Ienobu, who became the sixth Shogun, struggled to correct Tsunayoshi's maladministration and was expected by the common people to be a stateswoman, but due to frailty, she died three years after assuming the shogunate. At this time, Sakyō had a half-hearted one-night stand with Akifusa, who was disturbed by her proprietress's death, which became the prelude to the Ejima-Ikushima affair.

===Ietsugu===
Upon Ienobu's death, Ienobu's Official Husband, Kunihiro, changed his name to Ten'ei-in and Sakyō changed his name to Gekkō-in, and both became ordained. Ienobu and Gekkō-in's daughter, Chiyo, became the seventh Shogun, Ietsugu. Ietsugu, only four years old, was so sickly that she was in danger of failing to reach adulthood, and there was a conflict in the Ōoku between Ten'ei-in of Yoshimune in the Kishū Domain faction and Akifusa and Gekkō-in of Tsugutomo in the Owari Domain faction over who should be the next Shogun. At that time, Ejima, the General Director of the Ōoku, who was on Gekkō-in's side, was captured as a result of the Ejima-Ikushima affair. It was a plot by Yoshimune's faction to force him to testify against Gekkō-in and Akifusa for their infidelity, but Ejima denied everything and was sentenced to death. Gekkō-in asked Ten'ei-in to spare Ejima's life and maintain the treatment of Akifusa after the change of Shogun in exchange for Yoshimune's nomination as the next Shogun, which Ten'ei-in accepted.

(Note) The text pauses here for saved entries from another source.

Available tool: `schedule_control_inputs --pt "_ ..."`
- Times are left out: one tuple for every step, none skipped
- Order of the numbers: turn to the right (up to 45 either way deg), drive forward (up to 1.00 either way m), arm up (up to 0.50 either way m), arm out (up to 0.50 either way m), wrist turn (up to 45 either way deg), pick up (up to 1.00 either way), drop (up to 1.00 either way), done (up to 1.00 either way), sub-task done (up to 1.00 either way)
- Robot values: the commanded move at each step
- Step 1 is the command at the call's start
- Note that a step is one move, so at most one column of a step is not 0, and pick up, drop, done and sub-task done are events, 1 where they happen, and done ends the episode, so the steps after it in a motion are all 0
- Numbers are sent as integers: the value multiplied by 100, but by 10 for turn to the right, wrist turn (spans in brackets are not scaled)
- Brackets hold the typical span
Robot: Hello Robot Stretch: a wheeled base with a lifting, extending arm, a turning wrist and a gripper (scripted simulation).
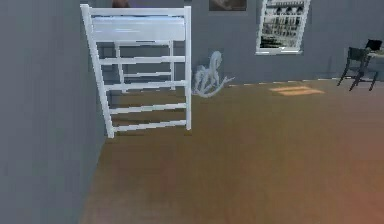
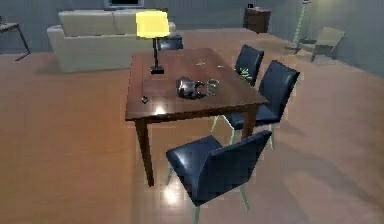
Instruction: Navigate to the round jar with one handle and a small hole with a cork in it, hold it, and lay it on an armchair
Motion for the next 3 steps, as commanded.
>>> schedule_control_inputs --pt "390 0 0 0 0 0 0 0 0" --pt "0 100 0 0 0 0 0 0 0" --pt "0 10 0 0 0 0 0 0 0"
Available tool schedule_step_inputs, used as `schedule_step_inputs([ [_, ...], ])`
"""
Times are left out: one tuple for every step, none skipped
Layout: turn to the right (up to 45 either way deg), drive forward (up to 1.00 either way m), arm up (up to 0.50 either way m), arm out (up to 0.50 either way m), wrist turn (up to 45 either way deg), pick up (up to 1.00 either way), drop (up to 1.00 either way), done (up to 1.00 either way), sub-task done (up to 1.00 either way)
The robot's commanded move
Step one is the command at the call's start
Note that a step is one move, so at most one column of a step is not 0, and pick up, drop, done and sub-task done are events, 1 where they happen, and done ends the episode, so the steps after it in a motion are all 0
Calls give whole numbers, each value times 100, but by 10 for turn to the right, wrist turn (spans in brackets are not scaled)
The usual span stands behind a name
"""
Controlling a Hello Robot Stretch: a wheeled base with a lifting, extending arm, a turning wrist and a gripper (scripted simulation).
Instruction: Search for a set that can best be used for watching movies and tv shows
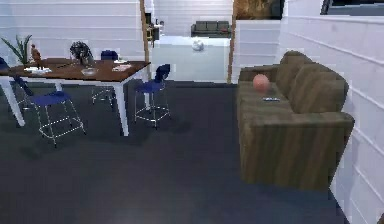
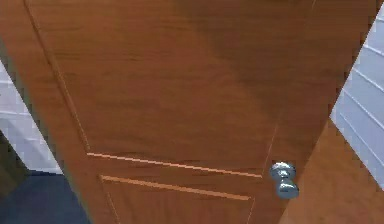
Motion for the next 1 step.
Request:
schedule_step_inputs([
  [0, 100, 0, 0, 0, 0, 0, 0, 0],
])
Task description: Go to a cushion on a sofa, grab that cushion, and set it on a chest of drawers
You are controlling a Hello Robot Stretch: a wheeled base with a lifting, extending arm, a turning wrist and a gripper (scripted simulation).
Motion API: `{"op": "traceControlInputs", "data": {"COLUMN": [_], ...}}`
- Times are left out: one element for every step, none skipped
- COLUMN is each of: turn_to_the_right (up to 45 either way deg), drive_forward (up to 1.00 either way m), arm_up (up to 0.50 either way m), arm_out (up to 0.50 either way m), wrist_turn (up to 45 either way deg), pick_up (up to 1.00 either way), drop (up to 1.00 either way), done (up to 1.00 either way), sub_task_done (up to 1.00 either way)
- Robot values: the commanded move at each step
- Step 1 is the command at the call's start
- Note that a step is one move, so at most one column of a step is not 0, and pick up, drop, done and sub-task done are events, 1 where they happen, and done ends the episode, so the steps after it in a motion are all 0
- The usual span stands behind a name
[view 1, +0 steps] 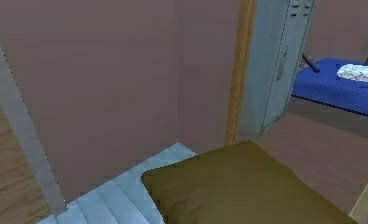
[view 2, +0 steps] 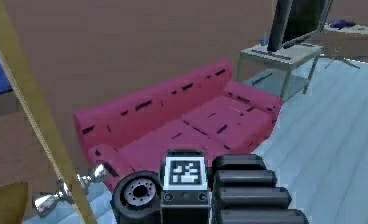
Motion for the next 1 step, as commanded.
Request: {"op": "traceControlInputs", "data": {"turn_to_the_right": [6.0], "drive_forward": [0.0], "arm_up": [0.0], "arm_out": [0.0], "wrist_turn": [0.0], "pick_up": [0.0], "drop": [0.0], "done": [0.0], "sub_task_done": [0.0]}}
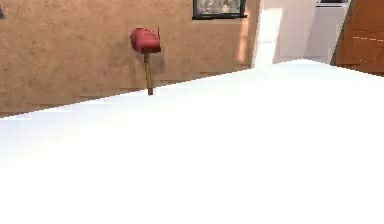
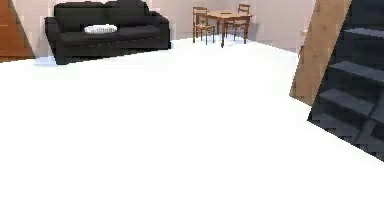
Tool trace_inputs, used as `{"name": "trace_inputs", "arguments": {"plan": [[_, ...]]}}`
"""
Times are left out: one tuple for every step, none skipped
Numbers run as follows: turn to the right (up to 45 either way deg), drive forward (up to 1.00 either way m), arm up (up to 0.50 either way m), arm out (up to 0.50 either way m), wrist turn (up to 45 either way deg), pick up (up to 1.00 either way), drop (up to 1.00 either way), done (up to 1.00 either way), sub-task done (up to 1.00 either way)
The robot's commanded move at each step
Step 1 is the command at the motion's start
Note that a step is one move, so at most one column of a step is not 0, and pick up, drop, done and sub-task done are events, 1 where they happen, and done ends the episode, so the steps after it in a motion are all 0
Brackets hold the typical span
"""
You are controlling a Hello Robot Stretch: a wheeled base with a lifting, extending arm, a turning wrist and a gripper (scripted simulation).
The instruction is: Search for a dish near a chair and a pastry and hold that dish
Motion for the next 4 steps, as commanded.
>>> {"name": "trace_inputs", "arguments": {"plan": [[-45.0,0.00,0.00,0.00,0.0,0.00,0.00,0.00,0.00],[-45.0,0.00,0.00,0.00,0.0,0.00,0.00,0.00,0.00],[-27.0,0.00,0.00,0.00,0.0,0.00,0.00,0.00,0.00],[0.0,0.15,0.00,0.00,0.0,0.00,0.00,0.00,0.00]]}}
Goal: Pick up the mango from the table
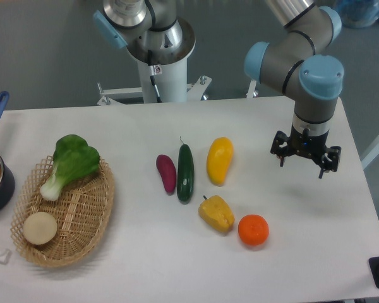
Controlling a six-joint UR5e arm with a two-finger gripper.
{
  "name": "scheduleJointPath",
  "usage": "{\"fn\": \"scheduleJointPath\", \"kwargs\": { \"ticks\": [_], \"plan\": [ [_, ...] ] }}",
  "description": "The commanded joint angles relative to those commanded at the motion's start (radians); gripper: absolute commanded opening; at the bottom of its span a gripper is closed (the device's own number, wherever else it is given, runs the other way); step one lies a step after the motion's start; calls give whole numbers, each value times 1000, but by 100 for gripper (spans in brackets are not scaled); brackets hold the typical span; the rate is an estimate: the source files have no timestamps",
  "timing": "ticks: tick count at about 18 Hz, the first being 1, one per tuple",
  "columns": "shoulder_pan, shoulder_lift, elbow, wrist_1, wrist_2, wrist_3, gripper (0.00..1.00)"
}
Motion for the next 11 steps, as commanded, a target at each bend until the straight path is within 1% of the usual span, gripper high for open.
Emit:
{"fn": "scheduleJointPath", "kwargs": {
  "ticks": [8, 11],
  "plan": [
    [-5, 0, -2, 0, -2, -5, 100],
    [-3, 0, -34, 3, -6, -6, 100]
  ]
}}
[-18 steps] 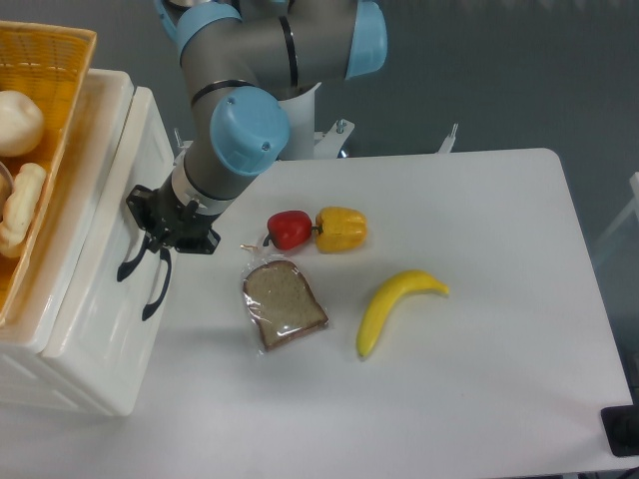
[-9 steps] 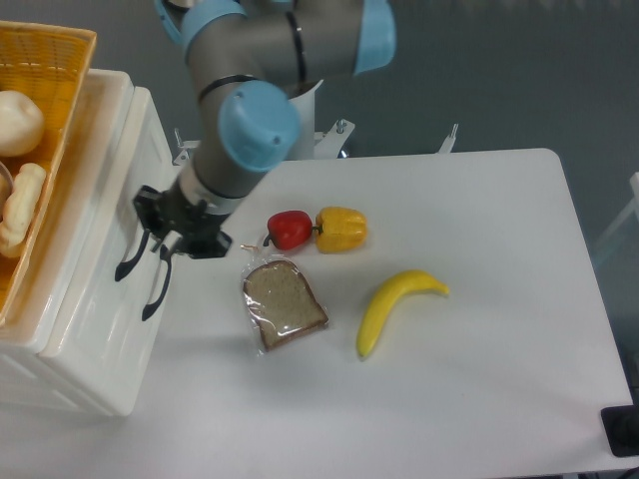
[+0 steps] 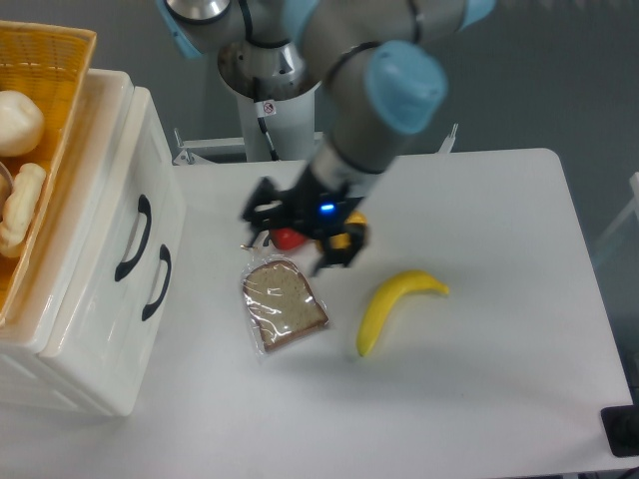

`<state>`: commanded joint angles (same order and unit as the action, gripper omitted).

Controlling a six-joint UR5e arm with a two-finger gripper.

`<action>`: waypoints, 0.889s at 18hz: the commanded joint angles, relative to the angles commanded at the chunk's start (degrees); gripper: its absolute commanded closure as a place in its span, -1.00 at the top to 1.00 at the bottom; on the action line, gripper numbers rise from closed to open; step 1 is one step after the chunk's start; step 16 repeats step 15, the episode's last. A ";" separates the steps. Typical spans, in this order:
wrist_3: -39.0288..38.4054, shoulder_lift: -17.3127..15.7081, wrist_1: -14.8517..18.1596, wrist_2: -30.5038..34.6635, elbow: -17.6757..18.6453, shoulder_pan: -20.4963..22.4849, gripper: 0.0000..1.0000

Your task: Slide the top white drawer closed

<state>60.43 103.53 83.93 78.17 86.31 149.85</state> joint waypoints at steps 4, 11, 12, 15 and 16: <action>10.12 3.51 -4.29 4.71 -0.09 6.75 1.00; 32.28 8.70 -9.93 9.63 -0.17 11.86 1.00; 34.04 9.14 -10.10 9.63 -0.35 12.13 1.00; 36.43 9.41 -10.72 9.81 -0.52 11.87 1.00; 36.43 9.41 -10.72 9.81 -0.52 11.87 1.00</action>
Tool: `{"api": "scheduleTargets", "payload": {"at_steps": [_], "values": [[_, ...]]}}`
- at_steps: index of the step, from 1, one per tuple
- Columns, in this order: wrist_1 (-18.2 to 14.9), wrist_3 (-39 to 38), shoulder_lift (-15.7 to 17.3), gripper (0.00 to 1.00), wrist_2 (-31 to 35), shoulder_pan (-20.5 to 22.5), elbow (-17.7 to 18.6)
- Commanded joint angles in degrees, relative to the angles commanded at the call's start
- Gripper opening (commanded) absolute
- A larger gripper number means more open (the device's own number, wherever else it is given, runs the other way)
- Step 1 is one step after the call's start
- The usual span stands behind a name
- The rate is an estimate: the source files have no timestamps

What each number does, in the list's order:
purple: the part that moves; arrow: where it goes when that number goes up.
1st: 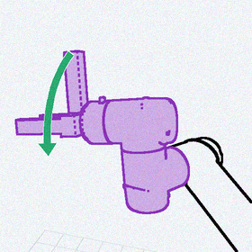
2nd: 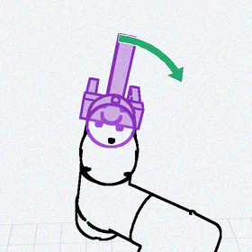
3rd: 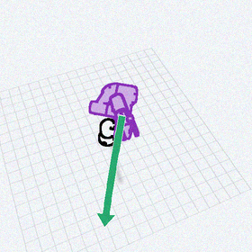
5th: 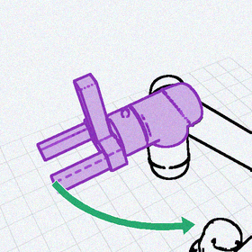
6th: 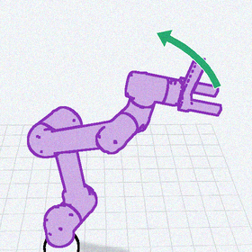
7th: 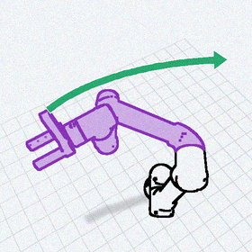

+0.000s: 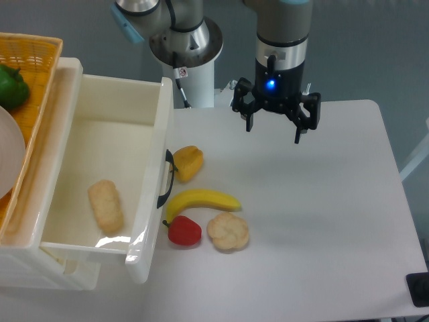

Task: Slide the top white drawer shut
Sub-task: 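Move the open gripper from its start pose toward the open white drawer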

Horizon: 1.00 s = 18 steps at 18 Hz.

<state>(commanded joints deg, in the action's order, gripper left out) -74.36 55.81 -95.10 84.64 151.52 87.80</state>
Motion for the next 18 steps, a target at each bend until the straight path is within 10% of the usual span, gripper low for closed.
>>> {"api": "scheduleTargets", "payload": {"at_steps": [18], "values": [[5.4, -10.3, -7.1, 1.00, 9.2, -0.3, 1.4]]}}
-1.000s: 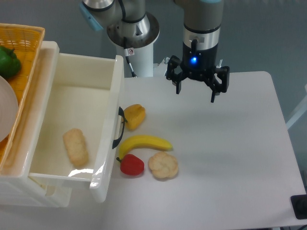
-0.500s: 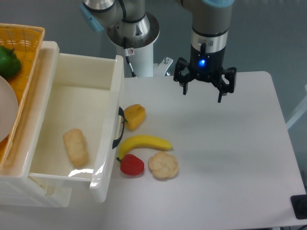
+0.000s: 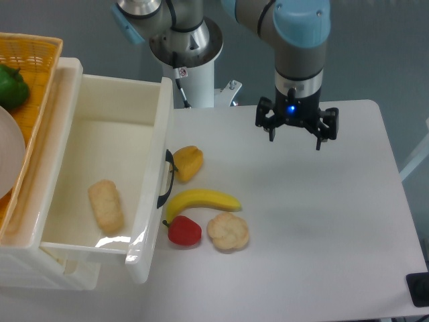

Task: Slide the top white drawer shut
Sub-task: 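Move the open gripper from its start pose toward the open white drawer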

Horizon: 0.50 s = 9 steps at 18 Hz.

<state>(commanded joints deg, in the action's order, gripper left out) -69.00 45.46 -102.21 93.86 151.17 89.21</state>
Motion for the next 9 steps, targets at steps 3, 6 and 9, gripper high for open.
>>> {"api": "scheduleTargets", "payload": {"at_steps": [3, 6, 9], "values": [[0.1, -4.2, 0.0, 1.00, 1.9, -0.2, 0.1], [0.0, -8.6, 0.0, 1.00, 2.4, -0.7, 1.5], [0.5, -15.5, -1.3, 1.00, 3.8, -1.5, 2.5]]}}
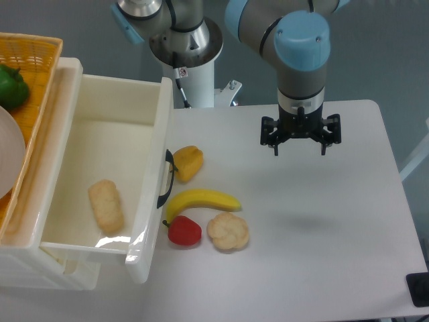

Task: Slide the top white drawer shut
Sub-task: 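Move the open gripper from its start pose toward the open white drawer, then lower the gripper beside the drawer front near its black handle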

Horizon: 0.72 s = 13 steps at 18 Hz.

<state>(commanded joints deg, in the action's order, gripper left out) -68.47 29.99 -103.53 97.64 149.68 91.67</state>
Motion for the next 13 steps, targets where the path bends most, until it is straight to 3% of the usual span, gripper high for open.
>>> {"api": "scheduleTargets", "payload": {"at_steps": [10, 13], "values": [[0.0, -6.2, -3.7, 1.00, 0.9, -8.2, 1.1], [-0.4, -6.4, -4.0, 1.00, -2.7, -8.7, 1.1]]}}
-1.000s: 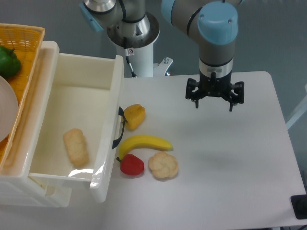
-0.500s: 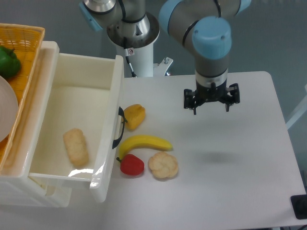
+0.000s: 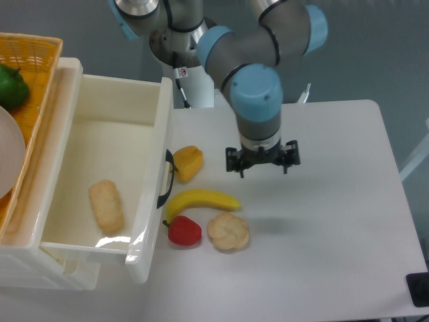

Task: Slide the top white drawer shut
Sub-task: 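Lower the gripper beside the drawer front near its black handle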

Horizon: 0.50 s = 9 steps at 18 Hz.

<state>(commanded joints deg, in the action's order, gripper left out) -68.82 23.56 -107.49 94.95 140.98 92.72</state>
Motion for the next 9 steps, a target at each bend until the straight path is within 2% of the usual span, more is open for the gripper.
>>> {"api": "scheduleTargets", "payload": {"at_steps": [2, 9], "values": [[-0.1, -0.9, -0.4, 1.00, -3.3, 0.1, 0.0], [-0.2, -1.7, -2.1, 1.00, -6.1, 0.0, 0.1]]}}
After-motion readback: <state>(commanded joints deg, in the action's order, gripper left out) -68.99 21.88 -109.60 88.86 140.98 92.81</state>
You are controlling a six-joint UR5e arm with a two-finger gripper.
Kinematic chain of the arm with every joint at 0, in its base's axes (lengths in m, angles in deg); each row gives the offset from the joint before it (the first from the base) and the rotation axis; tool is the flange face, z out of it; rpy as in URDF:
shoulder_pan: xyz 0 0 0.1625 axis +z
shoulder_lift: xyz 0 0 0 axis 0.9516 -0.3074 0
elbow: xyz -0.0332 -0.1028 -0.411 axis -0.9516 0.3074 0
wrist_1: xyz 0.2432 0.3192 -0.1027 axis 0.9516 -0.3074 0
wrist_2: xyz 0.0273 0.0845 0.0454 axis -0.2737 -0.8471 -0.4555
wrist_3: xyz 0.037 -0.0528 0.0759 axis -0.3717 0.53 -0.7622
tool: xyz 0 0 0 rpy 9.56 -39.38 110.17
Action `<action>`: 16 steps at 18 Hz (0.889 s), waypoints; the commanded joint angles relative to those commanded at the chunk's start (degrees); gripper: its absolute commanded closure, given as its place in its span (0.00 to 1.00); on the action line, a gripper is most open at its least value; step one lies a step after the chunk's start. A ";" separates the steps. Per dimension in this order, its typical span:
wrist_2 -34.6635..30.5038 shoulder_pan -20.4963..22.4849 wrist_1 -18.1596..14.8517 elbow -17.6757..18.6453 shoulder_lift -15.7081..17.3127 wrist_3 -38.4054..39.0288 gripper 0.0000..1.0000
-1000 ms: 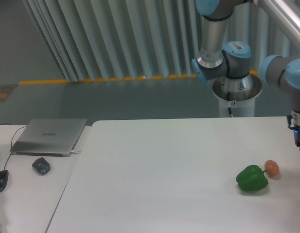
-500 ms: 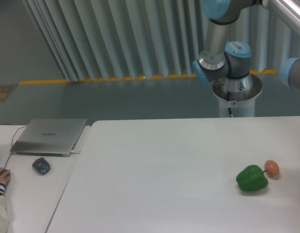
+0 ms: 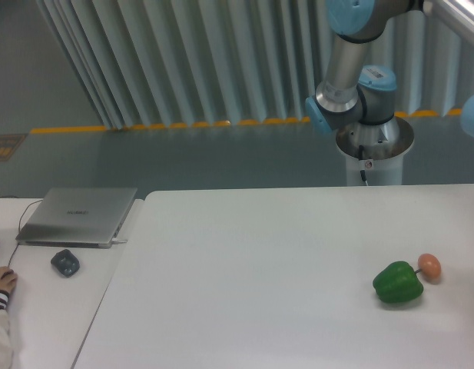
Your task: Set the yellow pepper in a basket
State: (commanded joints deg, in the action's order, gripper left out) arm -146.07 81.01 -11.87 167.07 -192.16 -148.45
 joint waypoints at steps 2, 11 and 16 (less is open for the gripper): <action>-3.51 0.09 2.02 0.18 -0.70 -0.09 0.37; -4.32 1.49 5.19 -0.17 -3.34 -0.53 0.37; -4.32 1.94 5.36 0.35 -3.87 0.26 0.37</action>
State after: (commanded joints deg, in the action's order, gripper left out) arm -150.39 82.94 -6.51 167.42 -196.03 -148.19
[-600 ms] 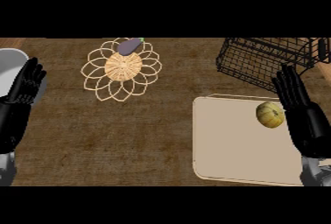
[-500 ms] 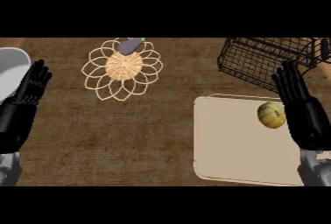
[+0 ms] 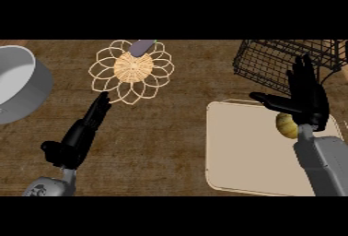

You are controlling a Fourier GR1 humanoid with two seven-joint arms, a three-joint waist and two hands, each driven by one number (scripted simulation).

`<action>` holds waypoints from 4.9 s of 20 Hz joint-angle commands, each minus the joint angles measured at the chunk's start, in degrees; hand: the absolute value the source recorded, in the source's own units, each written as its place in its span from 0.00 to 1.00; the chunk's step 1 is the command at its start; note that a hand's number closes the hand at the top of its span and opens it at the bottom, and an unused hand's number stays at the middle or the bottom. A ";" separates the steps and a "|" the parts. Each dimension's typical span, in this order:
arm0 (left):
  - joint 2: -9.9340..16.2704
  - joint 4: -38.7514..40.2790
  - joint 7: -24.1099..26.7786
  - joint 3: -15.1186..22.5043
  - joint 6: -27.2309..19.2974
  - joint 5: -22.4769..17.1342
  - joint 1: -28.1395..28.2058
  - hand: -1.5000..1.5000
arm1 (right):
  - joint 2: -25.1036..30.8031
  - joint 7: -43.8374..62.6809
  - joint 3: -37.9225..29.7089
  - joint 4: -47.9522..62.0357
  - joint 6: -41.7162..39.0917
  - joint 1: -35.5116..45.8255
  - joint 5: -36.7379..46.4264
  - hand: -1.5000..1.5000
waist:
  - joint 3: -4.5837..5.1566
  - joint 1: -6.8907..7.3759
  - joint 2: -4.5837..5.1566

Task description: Pick the squash from the tray and place it in the tiered basket

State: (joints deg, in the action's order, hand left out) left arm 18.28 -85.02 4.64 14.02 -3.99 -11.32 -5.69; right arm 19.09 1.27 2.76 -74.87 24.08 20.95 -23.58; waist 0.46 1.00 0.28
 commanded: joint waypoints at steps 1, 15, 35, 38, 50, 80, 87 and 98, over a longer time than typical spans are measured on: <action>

As a result, Yoshimune was chosen as the eighth Shogun. Ietsugu then died of illness at the age of seven.

===Ieshige===
Yoshimune, who had learned about the history of the Ōoku and Japan up to this point from reading the unofficial record, the Chronicle of the Dying Day, feared that she would be invaded by foreign nations with few men in Japan, and began efforts to eradicate the redface pox. At the same time, Yoshimune also made groundbreaking political reforms and was soon blessed with three daughters, and her rule seemed secure. However, Ieshige, the eldest daughter, had language disorder, while Munetake, the second daughter, was good-looking and intelligent, so much so that people suggested that Ieshige be disinherited and Munetake become the heir. Yoshimune, who knew that Ieshige's intelligence was normal and that she suffered from physical disabilities, declared that Ieshige would be the next Shogun, but Ieshige's character was distorted by the prejudice and ridicule she was subjected to, and she spent her days indulging in drinking and lust. The negative legacy of Yoshimune's rule, natural disasters, and the fact that Yoshimune was still alive and well as the Shogun Emerita, led Ieshige's rule to be regarded as incompetent as a Shogun. On the other hand, Ieshige's Chief Retainer, Tanuma Okitsugu, was recognized by Yoshimune for her insightful talents and began to play an active role on the political stage.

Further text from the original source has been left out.